Belum apa-apa, kegagalan sudah diramalkan untuk Konferensi Tingkat Tinggi Iklim COP26 yang dimulai Minggu (1/11) di Glasgow, Skotlandia.
Enam tahun silam, sebanyak hampir 200 negara menyepakati upaya bersama memerangi pemanasan global dalam Perjanjian Iklim Paris 2015. Hingga kini, belum satu pun menyepakati langkah susulan untuk memenuhi komitmen tersebut.
Upaya tersebut tidak mudah. Kecuali penurunan emisi selama pemadaman aktvitas publik menyusul pandemi corona, angka pencemaran gas rumah kaca dari pembakaran batu bara, minyak dan gas justru meningkat, bukan menurun.
Hingga 2030, dunia akan menambahkan 28 miliar ton gas rumah kaca ke atmosfer Bumi. Jumlah itu nyaris menyentuh batas akhir emisi seperti yang ditetapkan dalam Perjanjian Paris.
"Semua sedang dipertaruhkan jika para pemimpin dunia tidak mengambil langkah iklim,” kata pegiat lingkungan Uganda, Vanessa Nakate. "Kita tidak bisa memakan batu bara. Kita tidak bisa minum minyak Bumi atau menghirup gas alam.”
Perseteruan di jalur maut
Hal senada diungkapkan oleh Frans Timmermann, Wakil Presiden Komisi Eropa. "Kita sedang berjuang demi kelangsungan umat manusia,” kata pria yang ditugaskan menggalang upaya Uni Eropa memenuhi komitmen iklim.
"Perubahan iklim dan ekosida yang mengintai adalah ancaman terbesar bagi umat manusia,” imbuhnya. Menurut pemodelan oleh AIR Worldwide, cuaca ekstrem akan menciptakan kerugian senilai USD 320 miliar per tahun bagi perekonomian dunia.
Bahkan setelah beberapa negara kembali menegaskan komitmen emisinya pun, "kita masih berjalan di jalur yang sama menuju bencana iklim,” kata Sekretaris Jendral PBB, Antonio Guterres, Selasa (26/10) silam.
Sejak berbulan-bulan, PBB melobi negara-negara dunia untuk menyepakati tiga sasaran, yakni komitmen mengurangi emisi sebanyak 45% pada 2030 dibandingkan estimasi emisi tahun 2100, dana sumbangan senilai USD 100 miliar per tahun dari negara kaya dan pembiayaan untuk program adaptasi dampak bencana iklim di kawasan yang rentan.
Negara-negara kaya sejauh ini berhasil mengurangi sasaran tersebut, dan menunda deklarasinya untuk waktu yang belum ditetapkan. "Akan ada ketimpangan dalam sasaran emisi,” kata utusan iklim Amerika Serikat, John Kerry.
Bergantung pada AS dan Cina
Menurut Perjanjian Paris, semua negara harus mengkaji ulang pencapaian dan komitmen emisinya setiap lima tahun sekali, dan menyusun rencana untuk mempercepat pengurangan. Sesuai jadwal, KTT tahun ini akan mencakup evaluasi dan penguatan komitmen iklim dari semua negara peserta.
Di Glasgow, perpecahan dan lemahnya kepercayaan antarnegara menyulitkan pembahasan agenda iklim, kata sejumlah diplomat PBB kepada AP.
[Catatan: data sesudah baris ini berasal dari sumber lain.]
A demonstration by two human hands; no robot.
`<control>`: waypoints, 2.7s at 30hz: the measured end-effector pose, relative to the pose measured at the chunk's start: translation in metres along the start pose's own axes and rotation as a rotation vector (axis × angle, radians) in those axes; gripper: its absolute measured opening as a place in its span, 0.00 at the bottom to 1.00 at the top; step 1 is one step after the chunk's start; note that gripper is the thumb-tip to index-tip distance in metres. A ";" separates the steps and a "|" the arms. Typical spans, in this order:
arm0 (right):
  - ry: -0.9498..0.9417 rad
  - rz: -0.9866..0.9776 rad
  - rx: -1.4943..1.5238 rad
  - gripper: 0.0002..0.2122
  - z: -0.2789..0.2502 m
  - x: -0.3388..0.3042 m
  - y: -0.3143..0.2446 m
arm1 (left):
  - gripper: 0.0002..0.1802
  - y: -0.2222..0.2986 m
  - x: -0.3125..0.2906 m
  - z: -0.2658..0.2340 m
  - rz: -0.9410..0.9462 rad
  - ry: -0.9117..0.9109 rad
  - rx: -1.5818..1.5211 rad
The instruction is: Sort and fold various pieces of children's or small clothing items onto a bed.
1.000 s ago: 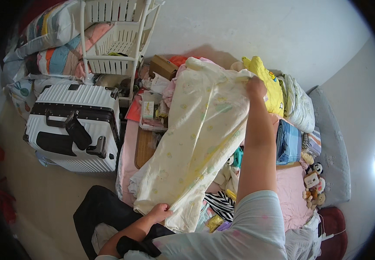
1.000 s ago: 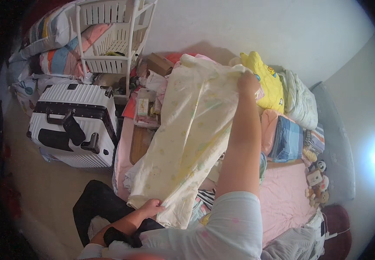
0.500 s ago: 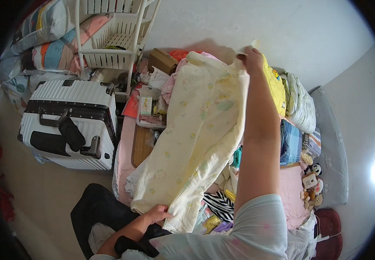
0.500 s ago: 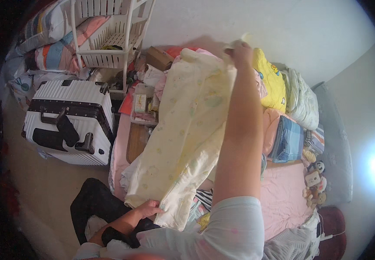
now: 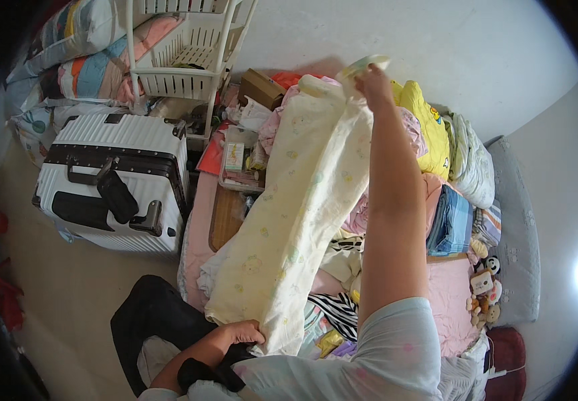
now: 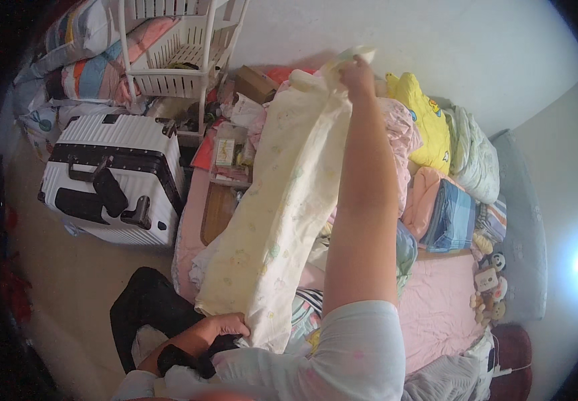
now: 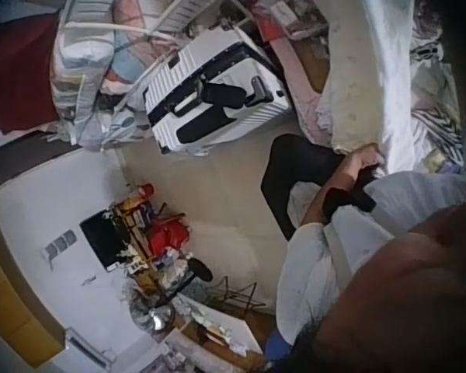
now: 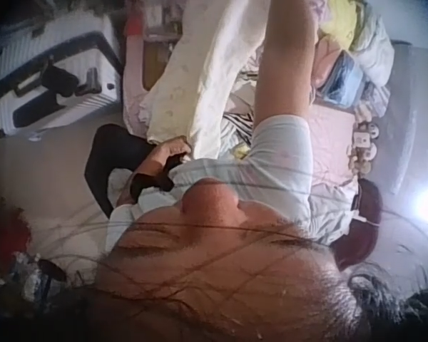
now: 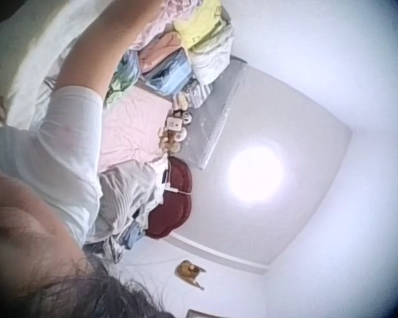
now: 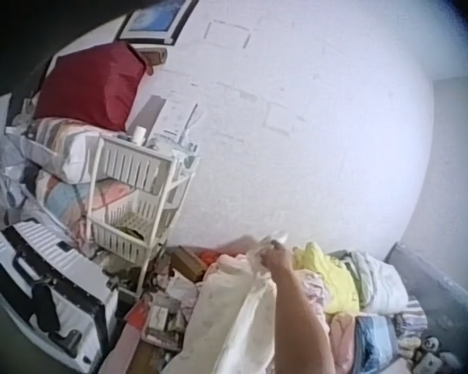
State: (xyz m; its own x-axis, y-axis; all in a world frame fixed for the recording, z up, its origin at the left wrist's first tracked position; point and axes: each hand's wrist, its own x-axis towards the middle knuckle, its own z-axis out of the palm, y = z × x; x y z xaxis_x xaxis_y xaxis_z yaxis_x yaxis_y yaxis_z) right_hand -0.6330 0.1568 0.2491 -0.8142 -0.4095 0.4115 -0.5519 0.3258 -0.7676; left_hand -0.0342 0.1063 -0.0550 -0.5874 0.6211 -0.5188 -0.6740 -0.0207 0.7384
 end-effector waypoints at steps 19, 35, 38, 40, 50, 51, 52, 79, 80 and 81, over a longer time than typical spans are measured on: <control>0.208 -0.319 -0.684 0.14 0.023 -0.340 -0.053 | 0.29 0.017 -0.016 -0.001 -0.023 0.328 -0.305; -0.299 1.000 0.083 0.20 0.075 -0.602 -0.014 | 0.22 0.010 -0.050 -0.021 0.227 1.104 0.436; -0.315 1.092 0.060 0.21 0.081 -0.606 -0.028 | 0.19 0.000 -0.077 -0.046 0.373 1.352 0.688; -0.281 1.071 -0.110 0.25 0.084 -0.622 -0.015 | 0.18 0.001 -0.088 -0.055 0.203 1.311 0.676; -0.386 0.663 -0.540 0.44 0.084 -0.640 -0.064 | 0.31 0.020 -0.098 -0.057 -0.352 0.915 0.870; -0.413 0.694 -0.522 0.44 0.084 -0.637 -0.074 | 0.31 0.018 -0.099 -0.059 -0.352 0.918 0.871; -0.439 0.725 -0.503 0.45 0.085 -0.635 -0.079 | 0.34 0.015 -0.101 -0.062 -0.334 0.862 0.882; -0.424 1.025 -0.196 0.13 0.077 -0.664 -0.067 | 0.35 0.025 -0.139 -0.037 0.177 0.360 0.439; -0.423 1.030 -0.196 0.13 0.078 -0.667 -0.064 | 0.31 0.025 -0.139 -0.035 0.125 0.310 0.352; -0.301 0.996 -0.129 0.12 0.079 -0.671 -0.059 | 0.31 0.025 -0.140 -0.034 0.122 0.305 0.351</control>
State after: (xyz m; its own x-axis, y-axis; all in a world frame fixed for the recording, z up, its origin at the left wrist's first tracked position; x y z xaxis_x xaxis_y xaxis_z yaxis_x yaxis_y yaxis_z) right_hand -0.0397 0.3446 -0.0205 -0.8422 -0.0955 -0.5307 0.3140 0.7132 -0.6266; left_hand 0.0156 -0.0075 0.0215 -0.7929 0.3712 -0.4832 -0.4308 0.2192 0.8754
Negara kaya seperti Amerika Serikat dan Uni Eropa bertanggungjawab atas pemanasan global sebagai dampak dari industrialisasi dan globalisasi. Kini, mereka menuntut negara miskin memangkas emisi, dengan janji bantuan senilai USD 100 miliar per tahun untuk membantu transformasi menuju energi bersih.
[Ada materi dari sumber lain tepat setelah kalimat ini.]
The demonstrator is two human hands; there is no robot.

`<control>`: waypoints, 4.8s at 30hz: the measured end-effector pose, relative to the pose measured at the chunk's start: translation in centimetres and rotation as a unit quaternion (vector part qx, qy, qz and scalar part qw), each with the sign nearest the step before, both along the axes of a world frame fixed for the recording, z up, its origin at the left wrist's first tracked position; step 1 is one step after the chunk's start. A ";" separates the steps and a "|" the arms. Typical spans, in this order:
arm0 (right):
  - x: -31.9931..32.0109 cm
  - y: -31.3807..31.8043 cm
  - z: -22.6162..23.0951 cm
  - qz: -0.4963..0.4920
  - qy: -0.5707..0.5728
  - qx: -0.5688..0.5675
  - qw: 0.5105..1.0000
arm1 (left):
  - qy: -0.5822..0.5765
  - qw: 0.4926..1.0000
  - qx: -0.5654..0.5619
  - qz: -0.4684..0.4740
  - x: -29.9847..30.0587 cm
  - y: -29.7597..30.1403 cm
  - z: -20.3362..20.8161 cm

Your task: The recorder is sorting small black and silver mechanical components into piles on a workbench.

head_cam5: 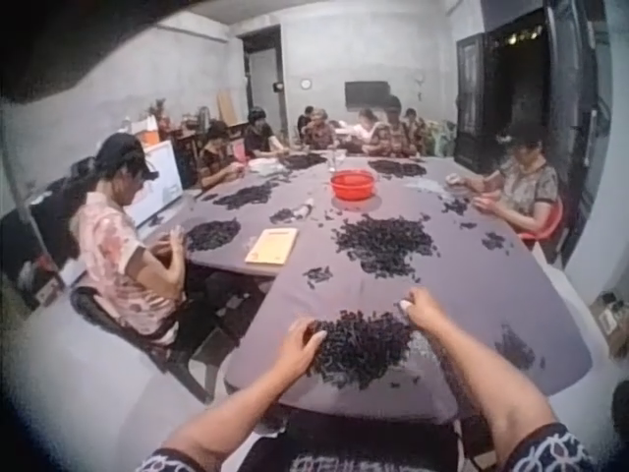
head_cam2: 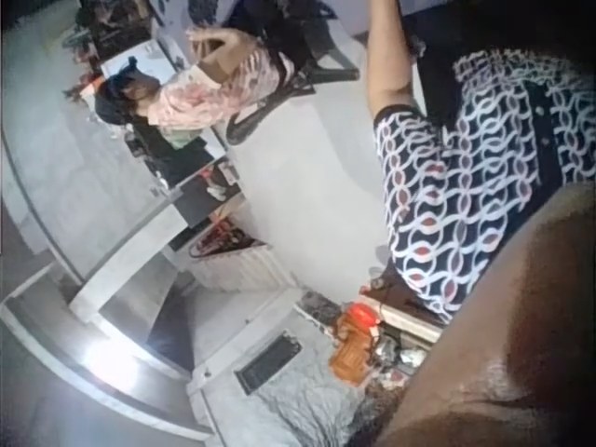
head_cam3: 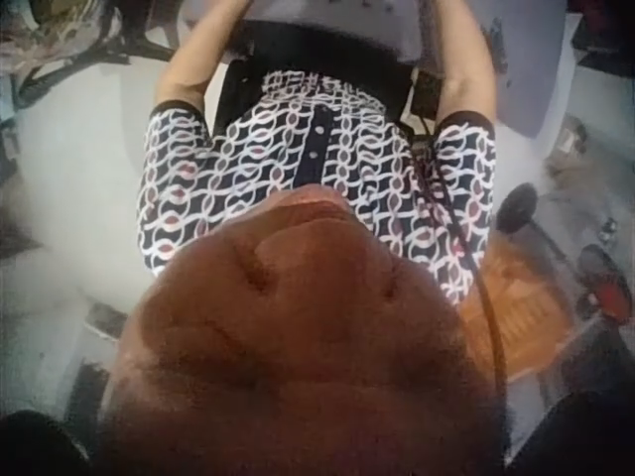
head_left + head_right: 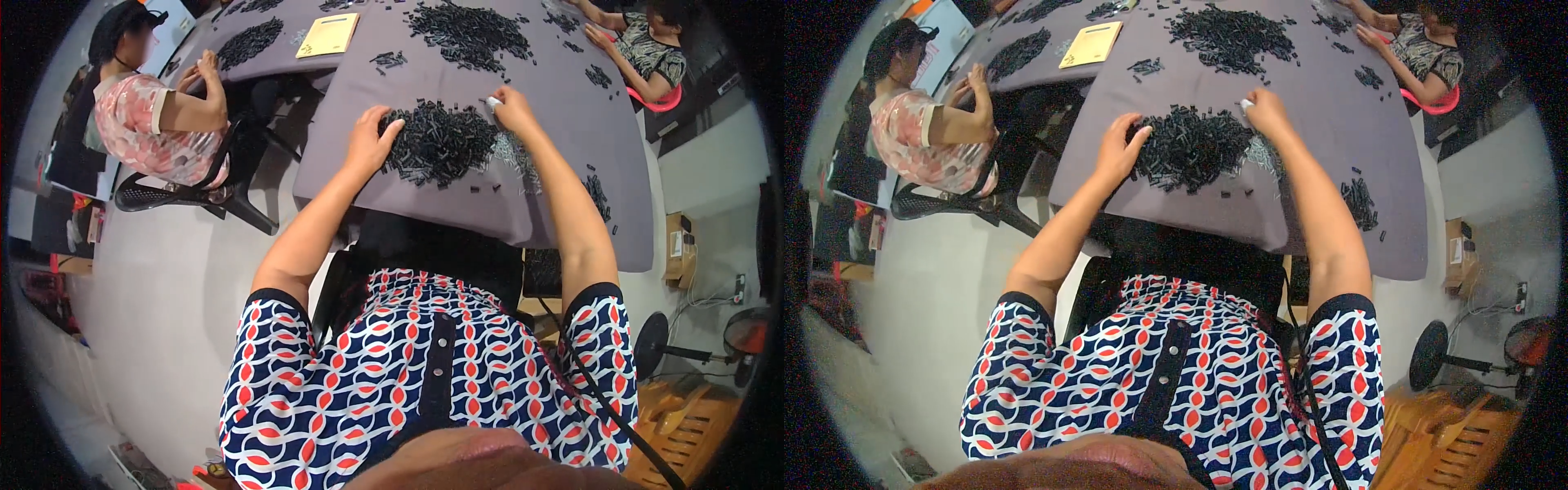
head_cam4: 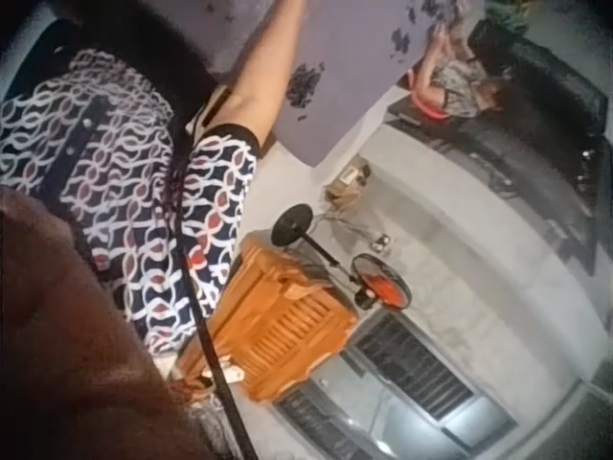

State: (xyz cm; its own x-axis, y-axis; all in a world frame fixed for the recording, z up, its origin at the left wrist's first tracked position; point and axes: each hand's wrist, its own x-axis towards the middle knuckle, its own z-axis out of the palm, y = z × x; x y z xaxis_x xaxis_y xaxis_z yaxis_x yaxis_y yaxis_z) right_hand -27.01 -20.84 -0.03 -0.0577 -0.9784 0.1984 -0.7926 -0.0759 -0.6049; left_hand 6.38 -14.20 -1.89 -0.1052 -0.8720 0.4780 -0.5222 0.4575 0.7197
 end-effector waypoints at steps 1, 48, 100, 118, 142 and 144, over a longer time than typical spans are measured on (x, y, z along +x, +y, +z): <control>-0.4 -0.5 -0.3 0.005 0.003 0.000 1.000 | 0.003 1.000 0.000 0.005 0.2 0.0 -0.1; 13.8 7.0 5.4 0.289 0.131 -0.090 0.944 | -0.163 0.983 -0.012 -0.078 -0.8 0.0 0.6; 4.6 22.4 1.8 0.131 0.152 -0.036 0.979 | -0.230 0.937 -0.052 -0.258 1.5 0.1 1.9; 3.7 22.2 1.0 0.126 0.039 -0.137 0.982 | -0.302 0.952 -0.031 -0.047 -4.7 4.4 2.1; 3.2 22.5 0.2 0.140 0.033 -0.083 0.986 | -0.347 0.914 -0.146 -0.153 -7.2 3.3 2.7; 3.4 22.2 1.0 0.151 -0.004 -0.065 0.986 | -0.347 0.914 -0.155 -0.140 -6.8 2.5 2.2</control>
Tapi sejauh ini, dana tersebut belum juga terkumpul. "Kegagalan memenuhi komitmen ini adalah sumber terbesar rusaknya kepercayaan antara negara industri dan negara berkembang,” kata Guterres.
Menurut Direktur Program Lingkungan PBB (UNEP), Inger Andersen, kemampuan COP26 untuk menghasilkan perubahan berarti akan banyak bergantung pada Cina dan Amerika Serikat. "Kita butuh agar dua adidaya ini mengenyampingkan perbedaan dan menunjukkan kepemimpinan iklim,” katanya.